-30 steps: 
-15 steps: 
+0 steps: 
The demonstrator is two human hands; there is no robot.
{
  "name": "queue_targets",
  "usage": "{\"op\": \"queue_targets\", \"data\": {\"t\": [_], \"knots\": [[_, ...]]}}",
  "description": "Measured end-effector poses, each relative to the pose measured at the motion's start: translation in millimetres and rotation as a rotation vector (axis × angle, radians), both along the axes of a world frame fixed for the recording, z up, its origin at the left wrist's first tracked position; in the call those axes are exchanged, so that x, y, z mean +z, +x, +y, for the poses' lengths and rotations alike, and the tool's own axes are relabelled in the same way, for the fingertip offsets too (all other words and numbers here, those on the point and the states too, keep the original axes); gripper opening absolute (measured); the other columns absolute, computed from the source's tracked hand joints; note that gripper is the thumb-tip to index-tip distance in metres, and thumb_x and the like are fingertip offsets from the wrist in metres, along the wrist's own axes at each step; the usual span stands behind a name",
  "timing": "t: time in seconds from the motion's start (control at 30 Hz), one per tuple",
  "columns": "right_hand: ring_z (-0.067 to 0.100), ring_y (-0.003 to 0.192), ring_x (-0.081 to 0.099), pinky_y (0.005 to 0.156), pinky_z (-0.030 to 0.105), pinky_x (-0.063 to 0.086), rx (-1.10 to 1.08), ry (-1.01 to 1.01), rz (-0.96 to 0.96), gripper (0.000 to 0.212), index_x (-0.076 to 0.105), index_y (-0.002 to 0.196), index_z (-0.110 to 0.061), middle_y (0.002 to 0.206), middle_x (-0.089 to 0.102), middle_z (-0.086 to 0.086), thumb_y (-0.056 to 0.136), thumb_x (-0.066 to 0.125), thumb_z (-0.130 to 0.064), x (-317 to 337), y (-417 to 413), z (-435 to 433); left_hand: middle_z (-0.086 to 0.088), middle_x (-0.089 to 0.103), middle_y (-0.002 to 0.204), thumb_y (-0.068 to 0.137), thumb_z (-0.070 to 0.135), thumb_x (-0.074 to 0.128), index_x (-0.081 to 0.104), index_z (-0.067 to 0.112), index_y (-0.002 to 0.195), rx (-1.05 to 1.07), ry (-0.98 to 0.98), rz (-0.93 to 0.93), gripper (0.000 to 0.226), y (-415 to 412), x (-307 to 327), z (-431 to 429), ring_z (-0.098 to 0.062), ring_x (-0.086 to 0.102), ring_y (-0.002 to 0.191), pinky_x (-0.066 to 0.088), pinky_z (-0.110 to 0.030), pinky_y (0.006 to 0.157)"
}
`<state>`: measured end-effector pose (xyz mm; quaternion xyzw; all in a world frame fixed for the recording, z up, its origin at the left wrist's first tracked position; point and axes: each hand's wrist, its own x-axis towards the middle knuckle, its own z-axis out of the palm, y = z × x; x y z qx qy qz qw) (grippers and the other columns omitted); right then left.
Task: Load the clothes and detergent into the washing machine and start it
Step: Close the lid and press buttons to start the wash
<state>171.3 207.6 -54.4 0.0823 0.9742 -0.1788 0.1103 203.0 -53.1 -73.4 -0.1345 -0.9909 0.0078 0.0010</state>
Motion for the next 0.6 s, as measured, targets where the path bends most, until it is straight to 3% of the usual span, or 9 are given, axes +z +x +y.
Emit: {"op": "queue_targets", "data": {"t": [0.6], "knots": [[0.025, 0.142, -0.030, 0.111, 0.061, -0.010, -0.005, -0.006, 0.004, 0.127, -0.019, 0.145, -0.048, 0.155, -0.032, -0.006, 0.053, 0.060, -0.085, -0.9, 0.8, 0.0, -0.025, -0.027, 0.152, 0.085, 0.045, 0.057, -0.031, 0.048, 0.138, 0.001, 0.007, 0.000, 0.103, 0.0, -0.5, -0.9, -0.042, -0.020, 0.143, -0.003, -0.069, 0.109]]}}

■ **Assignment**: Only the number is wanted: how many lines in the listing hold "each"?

■ **Result of this task**: 2